Saturday, March 6, 2010
where did March Break go?
Cirque Éloize came to the Fredericton Playhouse Thursday evening. As I was walking to school that afternoon (I had a history class) I had a look at the billboard above the entrance and decided that after school I'd go to the box office and see if they had Student Rush Tickets (not all events are eligible). They did, but I still had about fifteen minutes until they went on sale, so I went to MJC, dropped off my pack, and then went back to the Playhouse, bought my ticket, had supper, waited some more, and then went to the performance.
The performance itself was everything I'd expected and more. Although I've seen parts of it on TV, it was unbelievably thrilling to see it live. Here's a taste of what I experienced that night:
This week was March Break, and even though I now love my school about as much as I love the Met (which can be pretty darn creative, too), I was ready for a break.
So I spent the first couple of days in bed, being as lazy as possible--though between finishing off and sending an email to Lynn, listening to La Bohème (I sent the email just minutes before I started to sob as though my heart was breaking--which it was. I was completely drained by the end.), and reading, I had a very full day. In the post-opera conversation, Margaret and Ira said that since the opera's Met premiere in 1900, there have only been six seasons where the Met hasn't performed it. Which is good news for those of us who can't get enough of that opera.

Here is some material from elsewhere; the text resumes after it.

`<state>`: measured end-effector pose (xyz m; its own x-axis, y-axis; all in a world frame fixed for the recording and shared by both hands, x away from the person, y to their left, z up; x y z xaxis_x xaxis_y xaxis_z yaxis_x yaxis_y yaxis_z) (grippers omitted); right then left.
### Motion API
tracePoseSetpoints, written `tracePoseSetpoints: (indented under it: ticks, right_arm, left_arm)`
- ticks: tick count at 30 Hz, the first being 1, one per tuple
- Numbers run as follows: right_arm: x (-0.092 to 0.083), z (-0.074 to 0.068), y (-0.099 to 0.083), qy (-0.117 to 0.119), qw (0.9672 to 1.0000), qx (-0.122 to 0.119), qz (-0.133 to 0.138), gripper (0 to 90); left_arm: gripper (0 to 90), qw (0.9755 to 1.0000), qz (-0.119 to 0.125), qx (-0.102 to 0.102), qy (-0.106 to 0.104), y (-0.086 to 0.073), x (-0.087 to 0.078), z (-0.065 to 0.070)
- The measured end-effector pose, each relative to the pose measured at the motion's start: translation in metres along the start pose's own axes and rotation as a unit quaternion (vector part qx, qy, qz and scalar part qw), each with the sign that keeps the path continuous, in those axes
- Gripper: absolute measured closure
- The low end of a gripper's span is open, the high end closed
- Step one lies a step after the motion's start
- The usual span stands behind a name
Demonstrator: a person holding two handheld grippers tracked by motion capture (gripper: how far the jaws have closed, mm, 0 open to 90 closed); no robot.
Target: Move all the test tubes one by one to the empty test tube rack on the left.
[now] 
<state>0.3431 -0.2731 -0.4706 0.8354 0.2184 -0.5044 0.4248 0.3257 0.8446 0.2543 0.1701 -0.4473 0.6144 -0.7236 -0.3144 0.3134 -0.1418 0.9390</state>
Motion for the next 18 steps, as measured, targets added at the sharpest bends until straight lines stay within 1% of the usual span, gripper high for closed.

A couple of days ago Mom got a phone-call from a cousin in Massachusetts (for privacy reasons I'll call him C. whenever I write about him here). Turns out he'll be visiting some point in August. We've never met, and although I've known about him since I was little, C. didn't know this part of the family existed until Mom contacted him about a year and a half ago and invited him to the cousin reunion she was hosting. C. had a prior engagement that weekend, but we've kept in touch ever since.
Both yesterday and the day before Mom and I went to various businesses and I dropped off my résumé. I know, boring. But I really hope I get a job this summer: like many college kids, I need it.
The next thing I'm going to write about is something that I've written about in emails to both Mom and Lynn. So you guys can either read or skip this part. ;-)
One of the things about going to art school (or any form of higher education, really) is that you're there not only to prepare for the rest of your life, but you're also there to explore. This is especially true in art school: I can't tell you how many times I've been thrown for a loop. One of those loops is the realization that I'm playing it too safe, both in a school sense (at NBCCD they want the students to explore and try things out--that's partly how you learn) and in a personal sense, because to me that's partly what art is: it's there to challenge, and without artists who challenge other peoples' sense of what's beautiful, artistic, etc., art would become so static it wouldn't even be funny.
Thing is, playing it safe is all I've ever known. It even affects how I think about art and creating it: although I love looking at art that pushes boundaries, when it comes to creating art myself, there's always a voice saying, "oh, no, you don't--that's not how the world works. Remember what you've been taught."
I desperately want and need to break free of the old ideas, but I can't. Not yet, at least. After March Break I'm going to meet with my academic adviser, Adam, and talk with him about it.